You can download the beta JDK 12 builds from the Java.net website.

The open source builds, which are produced to gather feedback, might have functionality that does not make it into the production release, which is due in March 19, 2019. They also might be missing security vulnerability fixes and are not supported by Oracle.

The planned new features in Java 12

Shenandoah garbage collector

This proposal calls for adding Shenandoah, an experimental garbage-collection algorithm, to reduce garbage-collection pause times by performing evacuation work concurrently with running of Java threads. Shenandoah provides an appropriate algorithm for applications that value responsiveness and predictable short pauses. The intent is not to fix all JVM pause issues, however.

Red Hat currently supports Shenandoah on the Aarch64 and AMD64 architectures.

Abortable mixed collections for the G1 garbage collector

This proposal would make G1 mixed collections abortable if they might exceed the pause target. A goal of G1 is to meet a user-supplied pause time target for its collection pauses.

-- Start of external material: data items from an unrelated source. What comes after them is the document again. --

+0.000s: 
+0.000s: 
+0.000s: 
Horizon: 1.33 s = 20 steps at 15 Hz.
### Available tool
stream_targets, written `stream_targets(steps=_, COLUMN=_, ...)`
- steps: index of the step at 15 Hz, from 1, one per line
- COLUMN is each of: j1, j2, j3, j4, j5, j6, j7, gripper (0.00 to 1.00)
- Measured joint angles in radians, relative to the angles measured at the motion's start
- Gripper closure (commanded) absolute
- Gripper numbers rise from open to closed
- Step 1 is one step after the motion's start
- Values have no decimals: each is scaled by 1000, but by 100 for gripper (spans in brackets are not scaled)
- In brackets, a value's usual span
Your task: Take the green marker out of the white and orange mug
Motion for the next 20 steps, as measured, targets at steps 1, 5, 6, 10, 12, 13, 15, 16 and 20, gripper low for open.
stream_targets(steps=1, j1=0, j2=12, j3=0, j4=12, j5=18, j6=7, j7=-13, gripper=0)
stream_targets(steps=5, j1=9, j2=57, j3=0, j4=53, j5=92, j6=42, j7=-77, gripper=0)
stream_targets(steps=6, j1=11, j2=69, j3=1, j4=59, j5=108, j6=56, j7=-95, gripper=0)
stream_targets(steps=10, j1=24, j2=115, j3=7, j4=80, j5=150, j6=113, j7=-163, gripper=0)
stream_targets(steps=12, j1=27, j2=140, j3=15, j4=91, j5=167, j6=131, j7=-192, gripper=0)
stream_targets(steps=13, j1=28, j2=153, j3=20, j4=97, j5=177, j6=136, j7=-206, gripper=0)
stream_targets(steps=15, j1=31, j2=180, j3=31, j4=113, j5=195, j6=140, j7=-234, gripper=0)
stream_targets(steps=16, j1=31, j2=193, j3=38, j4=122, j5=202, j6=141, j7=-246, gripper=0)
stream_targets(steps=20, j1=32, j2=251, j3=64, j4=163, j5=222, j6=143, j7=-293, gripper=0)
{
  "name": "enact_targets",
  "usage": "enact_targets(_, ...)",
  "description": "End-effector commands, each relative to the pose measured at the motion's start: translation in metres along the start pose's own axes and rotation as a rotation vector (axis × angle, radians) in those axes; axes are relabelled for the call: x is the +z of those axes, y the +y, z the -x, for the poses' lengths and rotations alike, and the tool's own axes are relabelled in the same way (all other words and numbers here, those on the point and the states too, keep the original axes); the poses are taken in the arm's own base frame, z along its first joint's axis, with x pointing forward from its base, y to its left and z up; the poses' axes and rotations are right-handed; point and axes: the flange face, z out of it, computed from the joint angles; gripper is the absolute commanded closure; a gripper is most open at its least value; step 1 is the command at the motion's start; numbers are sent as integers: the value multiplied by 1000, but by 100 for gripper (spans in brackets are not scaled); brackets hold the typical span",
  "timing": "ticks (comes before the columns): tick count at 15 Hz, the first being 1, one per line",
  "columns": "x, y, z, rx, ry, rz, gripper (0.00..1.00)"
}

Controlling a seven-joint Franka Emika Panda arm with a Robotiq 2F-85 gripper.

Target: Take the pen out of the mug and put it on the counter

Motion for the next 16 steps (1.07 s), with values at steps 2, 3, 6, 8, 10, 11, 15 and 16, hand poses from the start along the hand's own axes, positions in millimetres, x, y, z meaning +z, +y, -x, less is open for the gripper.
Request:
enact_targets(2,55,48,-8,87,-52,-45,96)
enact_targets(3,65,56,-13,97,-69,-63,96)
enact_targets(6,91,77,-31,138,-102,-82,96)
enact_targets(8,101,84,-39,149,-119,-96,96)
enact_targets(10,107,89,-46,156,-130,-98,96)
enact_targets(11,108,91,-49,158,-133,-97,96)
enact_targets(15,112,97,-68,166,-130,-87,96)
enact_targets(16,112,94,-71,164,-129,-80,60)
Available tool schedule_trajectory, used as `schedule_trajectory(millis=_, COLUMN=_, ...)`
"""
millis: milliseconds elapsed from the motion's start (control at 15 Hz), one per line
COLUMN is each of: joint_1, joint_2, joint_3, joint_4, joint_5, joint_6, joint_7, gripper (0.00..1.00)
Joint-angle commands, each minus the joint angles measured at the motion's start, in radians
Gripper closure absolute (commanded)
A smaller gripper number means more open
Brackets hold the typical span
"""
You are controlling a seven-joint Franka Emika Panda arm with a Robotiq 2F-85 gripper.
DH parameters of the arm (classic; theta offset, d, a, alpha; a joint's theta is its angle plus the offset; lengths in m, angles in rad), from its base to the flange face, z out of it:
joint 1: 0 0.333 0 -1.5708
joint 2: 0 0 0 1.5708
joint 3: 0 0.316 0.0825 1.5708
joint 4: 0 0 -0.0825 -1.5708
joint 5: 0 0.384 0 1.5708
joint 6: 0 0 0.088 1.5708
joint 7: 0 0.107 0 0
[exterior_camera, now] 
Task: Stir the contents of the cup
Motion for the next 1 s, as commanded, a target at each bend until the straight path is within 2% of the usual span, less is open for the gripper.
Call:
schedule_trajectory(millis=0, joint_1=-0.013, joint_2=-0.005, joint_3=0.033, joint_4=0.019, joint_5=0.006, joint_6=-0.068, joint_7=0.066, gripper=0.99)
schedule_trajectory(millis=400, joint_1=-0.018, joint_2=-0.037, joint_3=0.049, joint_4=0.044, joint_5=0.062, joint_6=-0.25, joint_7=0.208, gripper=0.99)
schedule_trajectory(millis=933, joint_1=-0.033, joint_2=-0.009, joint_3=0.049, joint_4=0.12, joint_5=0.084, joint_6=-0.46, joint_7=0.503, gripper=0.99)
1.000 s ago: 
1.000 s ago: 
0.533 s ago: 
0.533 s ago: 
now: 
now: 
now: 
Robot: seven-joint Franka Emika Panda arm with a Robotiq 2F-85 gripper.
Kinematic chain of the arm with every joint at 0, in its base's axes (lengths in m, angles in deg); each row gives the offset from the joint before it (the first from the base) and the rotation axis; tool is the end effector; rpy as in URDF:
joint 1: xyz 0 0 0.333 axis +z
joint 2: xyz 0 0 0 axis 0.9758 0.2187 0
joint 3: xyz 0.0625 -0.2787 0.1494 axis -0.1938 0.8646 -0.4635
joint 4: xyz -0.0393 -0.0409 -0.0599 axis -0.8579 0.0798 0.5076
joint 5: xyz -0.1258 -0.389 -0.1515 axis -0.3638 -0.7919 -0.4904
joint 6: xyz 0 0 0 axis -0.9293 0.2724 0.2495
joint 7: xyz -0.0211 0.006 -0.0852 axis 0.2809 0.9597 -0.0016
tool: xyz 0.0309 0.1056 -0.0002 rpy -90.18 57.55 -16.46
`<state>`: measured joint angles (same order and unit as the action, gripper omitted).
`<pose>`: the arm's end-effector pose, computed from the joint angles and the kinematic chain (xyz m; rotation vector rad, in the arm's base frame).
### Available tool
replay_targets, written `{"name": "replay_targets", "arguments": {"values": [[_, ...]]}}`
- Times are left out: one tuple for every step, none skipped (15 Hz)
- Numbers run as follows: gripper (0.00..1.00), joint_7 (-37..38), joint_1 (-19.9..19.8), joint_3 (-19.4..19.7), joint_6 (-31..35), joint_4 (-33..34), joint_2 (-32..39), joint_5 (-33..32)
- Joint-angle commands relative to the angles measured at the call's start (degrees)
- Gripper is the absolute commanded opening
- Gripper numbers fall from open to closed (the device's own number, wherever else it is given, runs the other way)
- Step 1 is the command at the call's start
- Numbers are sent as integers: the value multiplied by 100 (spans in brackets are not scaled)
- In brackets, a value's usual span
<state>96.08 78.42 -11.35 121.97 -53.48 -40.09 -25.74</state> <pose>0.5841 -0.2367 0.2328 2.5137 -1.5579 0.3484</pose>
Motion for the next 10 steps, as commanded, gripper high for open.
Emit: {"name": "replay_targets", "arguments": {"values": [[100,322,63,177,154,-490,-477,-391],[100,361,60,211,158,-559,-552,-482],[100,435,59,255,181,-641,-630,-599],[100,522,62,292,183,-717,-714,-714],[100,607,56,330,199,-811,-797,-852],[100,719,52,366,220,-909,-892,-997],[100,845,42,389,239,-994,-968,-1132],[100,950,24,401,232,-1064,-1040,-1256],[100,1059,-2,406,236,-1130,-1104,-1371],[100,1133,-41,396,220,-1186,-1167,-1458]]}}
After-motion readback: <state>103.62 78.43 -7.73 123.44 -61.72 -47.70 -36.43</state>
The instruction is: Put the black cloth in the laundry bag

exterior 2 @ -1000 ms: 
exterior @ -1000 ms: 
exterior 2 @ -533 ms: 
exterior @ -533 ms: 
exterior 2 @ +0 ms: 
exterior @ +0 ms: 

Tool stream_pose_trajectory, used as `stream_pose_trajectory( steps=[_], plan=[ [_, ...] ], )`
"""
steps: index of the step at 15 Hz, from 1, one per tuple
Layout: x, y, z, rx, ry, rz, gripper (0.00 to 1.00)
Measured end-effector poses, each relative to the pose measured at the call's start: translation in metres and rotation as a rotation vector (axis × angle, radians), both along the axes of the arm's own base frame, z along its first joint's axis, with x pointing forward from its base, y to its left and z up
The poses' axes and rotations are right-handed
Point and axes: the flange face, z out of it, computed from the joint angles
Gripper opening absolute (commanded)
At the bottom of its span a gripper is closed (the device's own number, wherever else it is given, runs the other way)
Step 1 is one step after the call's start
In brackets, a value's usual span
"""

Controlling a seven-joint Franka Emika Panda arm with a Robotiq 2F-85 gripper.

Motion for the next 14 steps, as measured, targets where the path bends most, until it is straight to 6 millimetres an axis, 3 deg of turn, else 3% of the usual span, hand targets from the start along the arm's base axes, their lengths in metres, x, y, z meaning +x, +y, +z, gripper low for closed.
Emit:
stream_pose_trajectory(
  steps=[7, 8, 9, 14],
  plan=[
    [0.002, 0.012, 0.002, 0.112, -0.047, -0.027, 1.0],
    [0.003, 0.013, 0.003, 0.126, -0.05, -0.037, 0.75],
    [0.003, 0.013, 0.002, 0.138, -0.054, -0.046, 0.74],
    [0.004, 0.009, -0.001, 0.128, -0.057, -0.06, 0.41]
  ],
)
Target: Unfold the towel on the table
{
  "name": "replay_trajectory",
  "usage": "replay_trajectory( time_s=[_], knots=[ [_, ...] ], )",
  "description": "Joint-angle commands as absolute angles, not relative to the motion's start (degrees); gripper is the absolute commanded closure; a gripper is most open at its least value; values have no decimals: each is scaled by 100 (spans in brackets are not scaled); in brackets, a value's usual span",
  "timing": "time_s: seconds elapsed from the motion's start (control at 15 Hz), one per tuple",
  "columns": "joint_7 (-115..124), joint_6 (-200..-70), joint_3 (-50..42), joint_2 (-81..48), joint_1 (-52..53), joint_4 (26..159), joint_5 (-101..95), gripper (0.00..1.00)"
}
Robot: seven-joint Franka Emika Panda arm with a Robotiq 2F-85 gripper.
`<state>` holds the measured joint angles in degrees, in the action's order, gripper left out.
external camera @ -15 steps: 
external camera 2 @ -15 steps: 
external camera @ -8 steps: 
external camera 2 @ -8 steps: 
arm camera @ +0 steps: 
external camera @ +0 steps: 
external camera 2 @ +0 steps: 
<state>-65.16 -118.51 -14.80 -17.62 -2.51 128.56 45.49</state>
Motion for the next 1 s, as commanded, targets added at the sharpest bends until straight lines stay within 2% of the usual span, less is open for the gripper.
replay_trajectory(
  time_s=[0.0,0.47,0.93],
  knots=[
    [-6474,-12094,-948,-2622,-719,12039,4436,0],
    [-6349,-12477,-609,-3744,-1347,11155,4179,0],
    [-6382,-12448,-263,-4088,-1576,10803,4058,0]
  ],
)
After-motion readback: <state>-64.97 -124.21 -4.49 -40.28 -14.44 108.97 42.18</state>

Currently, an advanced analysis engine selects the amount of work to be done during a collection. The result is a set of regions known as the collection set. Once the set has been determined and collection started, G1 must collect all live objects in the regions of the collections in all regions without stopping. But this can lead to G1 exceeding the pause-time goal if an application’s heuristics choose a collection set that is too large.

A mechanism is needed to detect when heuristics repeatedly select an incorrect amount of work for collections and, if this happens, have G1 perform collection work incrementally in steps, where the collection can be aborted after each step. The proposed mechanism would enable G1 to meet the pause time goal more often.

Prompt return of unused committed memory

G1, under this proposal, would be enhanced to automatically return Java heap memory to the operating system when idle. This memory would be released in a reasonable period of time when there is very low application activity.

G1 does not currently do this. Memory is only returned from the heap at either a full garbage-collection or during a concurrent cycle. With G1 trying to avoid full garbage collection, only triggering a concurrent cycle based on heap occupancy and allocation activity, it will not return heap memory in many cases unless forced to do so externally. This behavior is disadvantageous in container environments where resources are paid by use. Even when the VM uses only a fraction of its assigned memory due to inactivity, G1 retains the full heap. So, customers pay for all resources all the time, and cloud providers cannot fully use their hardware.

It would be beneficial if the VM could detect phases of heap underutilization and automatically reduce its heap usage during that time. The proposal attempts to do so.

JVM constants API

This API would model nominal descriptions of key-class file and runtime artifacts, particularly constants loadable from the constant pool. The proposal defines a family of value-based symbolic reference types in a new package, java.lang.invoke.constant, to describe each kind of loadable constant.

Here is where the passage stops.